Your goal
Please figure out how many lines in the material contain "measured", and give only that number.

Supplied information
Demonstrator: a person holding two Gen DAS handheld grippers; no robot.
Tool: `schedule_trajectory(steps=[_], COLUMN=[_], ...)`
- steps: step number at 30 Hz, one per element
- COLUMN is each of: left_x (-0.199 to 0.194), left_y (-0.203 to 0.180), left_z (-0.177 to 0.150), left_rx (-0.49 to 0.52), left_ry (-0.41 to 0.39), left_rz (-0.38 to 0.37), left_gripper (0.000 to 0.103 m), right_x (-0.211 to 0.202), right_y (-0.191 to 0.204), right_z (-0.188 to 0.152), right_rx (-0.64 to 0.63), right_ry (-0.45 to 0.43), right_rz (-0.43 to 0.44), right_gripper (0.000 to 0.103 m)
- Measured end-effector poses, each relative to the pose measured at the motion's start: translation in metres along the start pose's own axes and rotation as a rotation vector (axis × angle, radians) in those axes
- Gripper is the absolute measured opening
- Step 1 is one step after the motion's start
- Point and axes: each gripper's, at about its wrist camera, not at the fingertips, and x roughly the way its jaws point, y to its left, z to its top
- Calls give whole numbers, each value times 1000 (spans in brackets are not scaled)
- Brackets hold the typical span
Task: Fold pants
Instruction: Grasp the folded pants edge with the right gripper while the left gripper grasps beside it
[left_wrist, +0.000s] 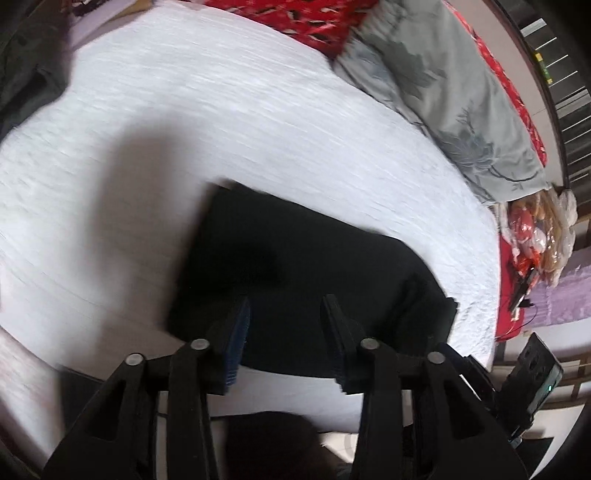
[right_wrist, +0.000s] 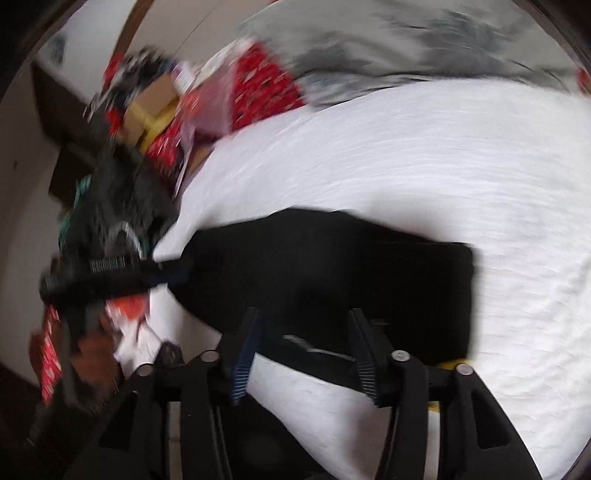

Exercise answer
2